§ **Problem**
From the records below, transcribe exactly the lines that begin at the line with "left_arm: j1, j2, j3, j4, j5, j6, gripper" and end at the line with "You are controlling", both included.

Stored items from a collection
==========

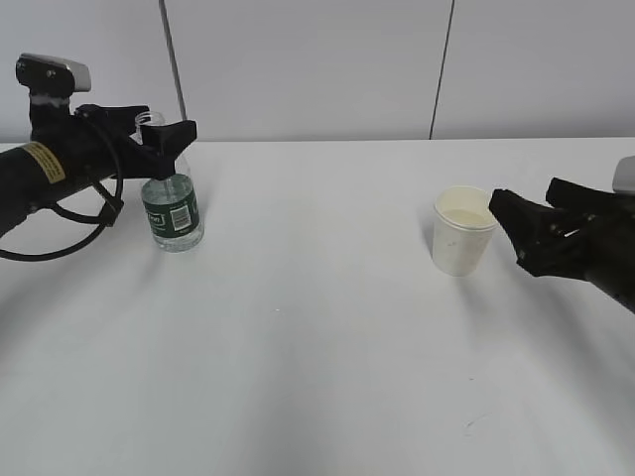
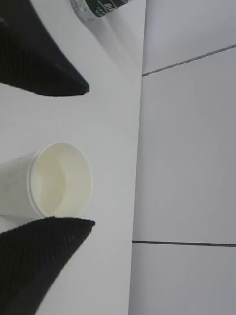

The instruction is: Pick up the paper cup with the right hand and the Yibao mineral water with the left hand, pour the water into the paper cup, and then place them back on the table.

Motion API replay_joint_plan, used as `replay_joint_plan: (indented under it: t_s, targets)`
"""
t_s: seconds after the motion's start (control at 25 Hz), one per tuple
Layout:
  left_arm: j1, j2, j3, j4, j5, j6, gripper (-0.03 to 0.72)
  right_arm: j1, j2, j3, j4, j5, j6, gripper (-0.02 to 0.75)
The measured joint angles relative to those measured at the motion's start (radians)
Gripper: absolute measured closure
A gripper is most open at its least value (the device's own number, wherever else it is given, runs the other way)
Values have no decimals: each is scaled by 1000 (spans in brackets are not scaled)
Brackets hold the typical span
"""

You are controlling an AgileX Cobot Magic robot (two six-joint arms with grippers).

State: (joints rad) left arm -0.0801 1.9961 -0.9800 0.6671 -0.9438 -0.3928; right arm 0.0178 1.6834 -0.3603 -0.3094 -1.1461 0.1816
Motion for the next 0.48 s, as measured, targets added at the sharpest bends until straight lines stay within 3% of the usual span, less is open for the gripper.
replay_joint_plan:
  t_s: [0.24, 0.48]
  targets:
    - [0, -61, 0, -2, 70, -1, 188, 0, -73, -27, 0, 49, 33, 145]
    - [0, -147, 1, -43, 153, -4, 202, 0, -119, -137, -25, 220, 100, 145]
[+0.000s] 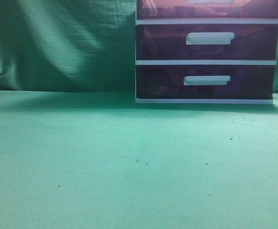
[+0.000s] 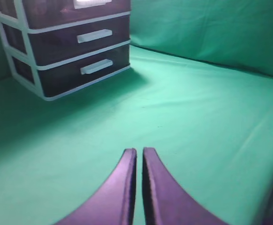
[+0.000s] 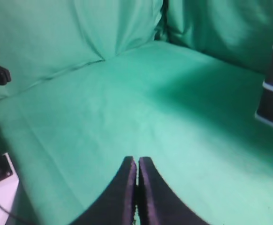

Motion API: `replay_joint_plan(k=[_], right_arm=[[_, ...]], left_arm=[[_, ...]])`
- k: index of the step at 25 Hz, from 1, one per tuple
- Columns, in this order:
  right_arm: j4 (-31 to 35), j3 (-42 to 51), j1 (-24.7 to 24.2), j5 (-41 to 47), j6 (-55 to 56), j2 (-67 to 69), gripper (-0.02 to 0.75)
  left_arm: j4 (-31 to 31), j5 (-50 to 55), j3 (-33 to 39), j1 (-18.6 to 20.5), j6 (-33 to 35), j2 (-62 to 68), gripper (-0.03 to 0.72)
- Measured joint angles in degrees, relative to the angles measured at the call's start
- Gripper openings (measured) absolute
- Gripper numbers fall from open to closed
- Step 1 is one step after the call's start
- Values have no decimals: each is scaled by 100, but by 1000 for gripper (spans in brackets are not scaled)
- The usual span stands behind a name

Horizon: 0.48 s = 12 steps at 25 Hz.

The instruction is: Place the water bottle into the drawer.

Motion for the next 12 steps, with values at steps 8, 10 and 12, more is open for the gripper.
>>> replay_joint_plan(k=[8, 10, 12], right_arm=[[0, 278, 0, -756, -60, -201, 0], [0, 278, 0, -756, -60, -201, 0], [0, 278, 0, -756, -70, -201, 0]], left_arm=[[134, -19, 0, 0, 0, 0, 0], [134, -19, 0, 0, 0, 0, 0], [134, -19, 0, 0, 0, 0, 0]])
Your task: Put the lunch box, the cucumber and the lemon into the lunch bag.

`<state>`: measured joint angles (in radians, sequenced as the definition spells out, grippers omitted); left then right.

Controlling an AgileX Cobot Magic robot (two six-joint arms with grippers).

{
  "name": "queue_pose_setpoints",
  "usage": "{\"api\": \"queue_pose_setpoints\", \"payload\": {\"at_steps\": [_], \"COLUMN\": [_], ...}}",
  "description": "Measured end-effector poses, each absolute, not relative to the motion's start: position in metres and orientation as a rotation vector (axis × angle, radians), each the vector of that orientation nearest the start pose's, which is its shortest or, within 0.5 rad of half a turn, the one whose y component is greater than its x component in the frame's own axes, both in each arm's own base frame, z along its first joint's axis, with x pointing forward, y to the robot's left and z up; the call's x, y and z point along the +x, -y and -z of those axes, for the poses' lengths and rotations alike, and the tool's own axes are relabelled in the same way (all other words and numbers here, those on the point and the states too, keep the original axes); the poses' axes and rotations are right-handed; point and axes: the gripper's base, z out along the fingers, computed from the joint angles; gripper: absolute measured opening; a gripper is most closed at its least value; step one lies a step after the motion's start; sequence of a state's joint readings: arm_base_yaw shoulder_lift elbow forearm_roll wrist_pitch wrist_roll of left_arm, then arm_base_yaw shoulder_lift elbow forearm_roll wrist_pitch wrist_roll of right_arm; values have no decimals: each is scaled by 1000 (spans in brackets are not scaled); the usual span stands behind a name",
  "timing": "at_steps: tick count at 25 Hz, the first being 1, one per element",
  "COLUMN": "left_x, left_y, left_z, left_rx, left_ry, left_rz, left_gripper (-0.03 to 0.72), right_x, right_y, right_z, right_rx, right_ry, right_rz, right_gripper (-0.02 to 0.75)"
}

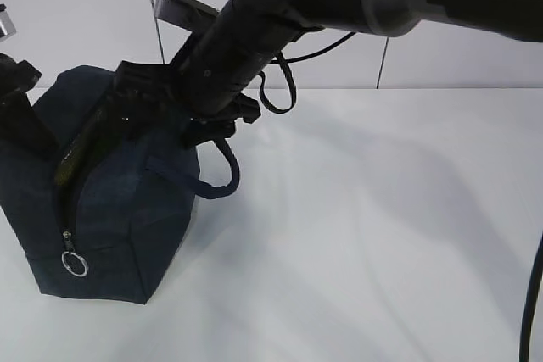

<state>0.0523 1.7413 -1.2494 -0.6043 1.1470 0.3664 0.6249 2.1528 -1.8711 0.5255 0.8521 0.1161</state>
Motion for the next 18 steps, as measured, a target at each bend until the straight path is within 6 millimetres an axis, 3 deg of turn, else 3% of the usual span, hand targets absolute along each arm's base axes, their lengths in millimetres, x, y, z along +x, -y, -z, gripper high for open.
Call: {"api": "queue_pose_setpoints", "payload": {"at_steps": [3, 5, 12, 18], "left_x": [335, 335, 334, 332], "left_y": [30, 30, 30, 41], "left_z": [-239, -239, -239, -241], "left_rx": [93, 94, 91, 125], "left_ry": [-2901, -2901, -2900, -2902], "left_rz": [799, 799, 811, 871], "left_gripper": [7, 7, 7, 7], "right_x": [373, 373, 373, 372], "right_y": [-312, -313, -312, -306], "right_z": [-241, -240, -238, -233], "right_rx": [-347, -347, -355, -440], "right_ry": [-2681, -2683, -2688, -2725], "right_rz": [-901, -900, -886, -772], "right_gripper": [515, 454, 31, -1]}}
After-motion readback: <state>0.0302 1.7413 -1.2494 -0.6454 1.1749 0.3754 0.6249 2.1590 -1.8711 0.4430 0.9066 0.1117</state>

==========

§ **Your response**
  left_arm: j1, j2, j3, j4, j5, j6, gripper (-0.03 to 0.72)
  right_arm: j1, j2, j3, j4, j5, j6, gripper (-0.02 to 0.75)
The measured joint angles relative to those measured at the motion's start (radians)
Gripper: absolute measured closure
A gripper is most open at its least value (the device's own number, wherever else it is given, runs the other way)
Values have no decimals: each is scaled by 1000 (spans in brackets are not scaled)
Brackets hold the typical span
"""

You are controlling an AgileX Cobot Magic robot (two six-joint arms with grippers).

The exercise asks for nothing more than this.